Lower Gastrointestinal (LGI) - Constipation

  • Passing fewer than 3 stools a week may indicate constipation
  • Other signs of constipation include lumpy or hard stools and straining during bowel movements
  • A sensation of a blockage, feeling of incomplete emptying, abdominal pressure, or needing to manually remove stool can also occur
  • Causes consist of blockage, nerve issues, muscle difficulties, hormone problems, dehydration, limited activity, older age, medications, and being female
  • Possible complications include decreased cardiac output, fecal impaction, hemorrhoids, fissures, rectal prolapse, or megacolon
  • Straining can lead to a Valsalva maneuver, causing orthostasis, dizziness, syncope, or a drop in blood pressure
  • Management involves gradually increasing fiber intake (14g/1,000cal), exercising, and establishing a routine
  • Additional interventions: add bran, strengthen core muscles, assume a proper toilet position, ambulate, and avoid ignoring urges
  • Laxatives can be used, such as: bulk forming agents (Metamucil), saline agents (milk of magnesia or magnesium hydroxide), lubricants (mineral oil), stimulant agents (Dulcolax), stool softeners (Colace), and osmotic agents (GoLYTELY)
  • Enemas and suppositories are considered if other treatments fail

Lower Gastrointestinal (LGI) - Diarrhea

  • Having more than 3 bowel movements a day with altered consistency suggests diarrhea
  • Other signs and symptoms consist of urgency, nausea, incontinence, abdominal cramps, distention, borborygmus, anorexia, thirst, spasmodic anal contractions, and tenesmus
  • Viruses, milk of magnesia, antibiotics, diabetes mellitus, Addison's disease, celiac disease, AIDS, and Clostridium difficile are all potential causes
  • Malabsorption can cause voluminous/greasy stools
  • Blood, mucus, or pus points to inflammatory enteritis or colitis
  • Oil droplets can indicate pancreatic insufficiency
  • Dehydration, low potassium, metabolic acidosis, muscle weakness, dysrhythmias, decreased peristaltic motility, and paralytic ileus are potential complications
  • Skin integrity should be monitored, especially in older adults
  • Diagnostic tests include: complete blood count, serum chemistries, urinalysis, stool exam, and endoscopy or barium enema
  • Management goals are to control symptoms, prevent complications and transmission (for C. diff), and address causative factors
  • Antidiarrheals (Lomotil or Imodium) can be used with caution
  • Monitor urine output (report if medications are causing less than 30ml for 2-3 hours)
  • Assess and report muscle weakness, hypotension, paresthesia, anorexia, or drowsiness
  • Report potassium levels less than 3.5 immediately
  • Check skin, administer IV fluids, and assess the abdomen

Lower Gastrointestinal: Fecal Incontinence

  • Fecal incontinence is characterized as experiencing at least 3 months of bowel control issues related to sphincter weakness from trauma, surgery, neuropathies and other disorders
  • Sphincter Weakness from trauma
  • Past surgery
  • Neuropathies
  • Rectal prolapse
  • Medication side effects of radiation
  • CNS disorders
  • Fecal Incontinence can present itself as minor soiling, urgency, loss of control, or complete fecal incontinence

Upper Gastrointestinal (UGI) - Esophagogastroduodenoscopy (EGD)

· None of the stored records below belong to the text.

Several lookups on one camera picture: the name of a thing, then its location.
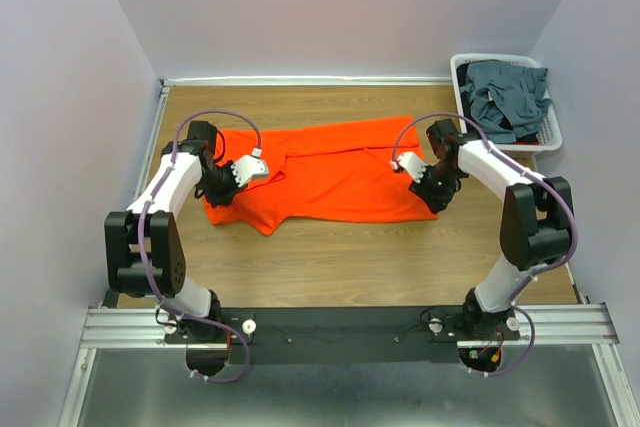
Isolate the aluminium frame rail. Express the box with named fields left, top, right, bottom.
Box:
left=60, top=304, right=639, bottom=426

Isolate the orange t shirt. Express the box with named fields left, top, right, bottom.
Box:
left=202, top=116, right=438, bottom=236

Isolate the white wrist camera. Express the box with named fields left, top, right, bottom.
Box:
left=231, top=155, right=269, bottom=188
left=395, top=151, right=428, bottom=183

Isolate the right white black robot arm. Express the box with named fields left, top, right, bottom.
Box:
left=393, top=119, right=577, bottom=339

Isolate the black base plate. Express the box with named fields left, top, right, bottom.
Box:
left=162, top=306, right=520, bottom=372

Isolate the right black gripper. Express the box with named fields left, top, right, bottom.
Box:
left=407, top=163, right=462, bottom=215

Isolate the grey blue t shirt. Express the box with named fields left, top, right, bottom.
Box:
left=456, top=60, right=552, bottom=144

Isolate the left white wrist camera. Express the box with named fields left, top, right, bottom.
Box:
left=231, top=155, right=269, bottom=188

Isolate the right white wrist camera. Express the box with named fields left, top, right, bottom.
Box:
left=395, top=151, right=428, bottom=183

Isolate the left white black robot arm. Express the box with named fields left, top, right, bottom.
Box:
left=104, top=121, right=244, bottom=342

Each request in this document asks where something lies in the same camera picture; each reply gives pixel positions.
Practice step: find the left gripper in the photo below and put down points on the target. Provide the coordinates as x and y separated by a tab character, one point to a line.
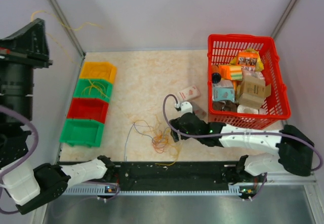
29	45

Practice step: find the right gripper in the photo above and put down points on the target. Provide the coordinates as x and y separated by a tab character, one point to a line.
174	123

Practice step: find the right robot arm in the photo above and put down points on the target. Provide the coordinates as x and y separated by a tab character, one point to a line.
286	149

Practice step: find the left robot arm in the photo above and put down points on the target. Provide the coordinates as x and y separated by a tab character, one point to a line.
30	188

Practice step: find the pink tissue packet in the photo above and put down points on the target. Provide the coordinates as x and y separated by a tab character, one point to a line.
188	93

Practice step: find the teal tissue pack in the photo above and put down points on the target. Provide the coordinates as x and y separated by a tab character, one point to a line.
222	91

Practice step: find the black bottle cap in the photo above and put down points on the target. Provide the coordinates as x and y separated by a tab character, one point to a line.
216	77

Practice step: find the orange sponge pack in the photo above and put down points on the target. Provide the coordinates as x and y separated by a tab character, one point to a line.
231	72

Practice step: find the brown cardboard box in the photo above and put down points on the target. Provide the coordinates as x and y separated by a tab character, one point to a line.
253	92

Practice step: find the yellow storage bin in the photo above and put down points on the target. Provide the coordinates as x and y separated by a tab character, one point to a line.
99	70

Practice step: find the upper green storage bin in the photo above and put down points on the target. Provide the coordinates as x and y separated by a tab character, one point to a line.
93	88

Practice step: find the green storage bin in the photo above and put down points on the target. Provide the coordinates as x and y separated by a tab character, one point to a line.
86	133
93	88

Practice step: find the red storage bin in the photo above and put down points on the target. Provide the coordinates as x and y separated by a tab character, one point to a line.
88	109

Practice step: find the red plastic basket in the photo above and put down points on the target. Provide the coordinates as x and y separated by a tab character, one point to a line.
222	48

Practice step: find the pink wrapped pack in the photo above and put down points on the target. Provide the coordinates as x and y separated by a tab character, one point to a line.
250	72

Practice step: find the orange snack box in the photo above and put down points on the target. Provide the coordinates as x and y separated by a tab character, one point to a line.
248	59

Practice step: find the lower green storage bin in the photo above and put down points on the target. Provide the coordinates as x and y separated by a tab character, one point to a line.
86	133

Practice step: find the yellow plastic bag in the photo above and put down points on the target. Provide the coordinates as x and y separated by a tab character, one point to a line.
259	66

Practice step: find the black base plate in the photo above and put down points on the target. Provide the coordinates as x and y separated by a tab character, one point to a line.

  • Moderate sedation is administered via IV and the patient should be NPO for 6-8 hours, and remove dentures before the procedure
  • Monitor vital signs, maintain an open airway, check the gag reflex, and withhold fluids until the gag reflex returns and check AO status.
  • Notify a healthcare provider if chest/abdominal pain or signs/symptoms of infection occur
  • Avoid driving for 12-18 hours post-procedure and use lozenges for a sore throat

Upper Gastrointestinal (UGI) - Hiatal Hernia

  • This condition occurs when the upper part of the stomach bulges through the diaphragm into the chest cavity and can be sliding or paraesophageal
  • Sliding hernias exhibit pyrosis, regurgitation, dysphagia, and no symptoms
  • Larger hernias can cause food intolerance, nausea/vomiting, and anorexia
  • Complications: hemorrhage, obstruction, volvulus (bowel obstruction caused by a twist in the intestines and supporting mesentery) and strangulation
  • Diagnostics: confirmed by X-ray, barium swallow, and EGD
  • Risk factor: women
  • Management: frequent small feedings, no reclining 1 hour after eating, elevate the head of the bed on 4-8 inch blockers
  • Interventions: relax, avoid heavy lifting/smoking/tight clothing around the waist and increase fiber
  • Surgical intervention may be indicated for symptomatic patients with GERD through a laparoscopic procedure
  • Post-operative care: dysphagia, advance diet slowly from liquids to solids, manage nausea/vomiting, track nutritional intake, monitor weight and avoid significant weight loss

Upper Gastrointestinal (UGI) - Gastroesophageal Reflux Disease (GERD)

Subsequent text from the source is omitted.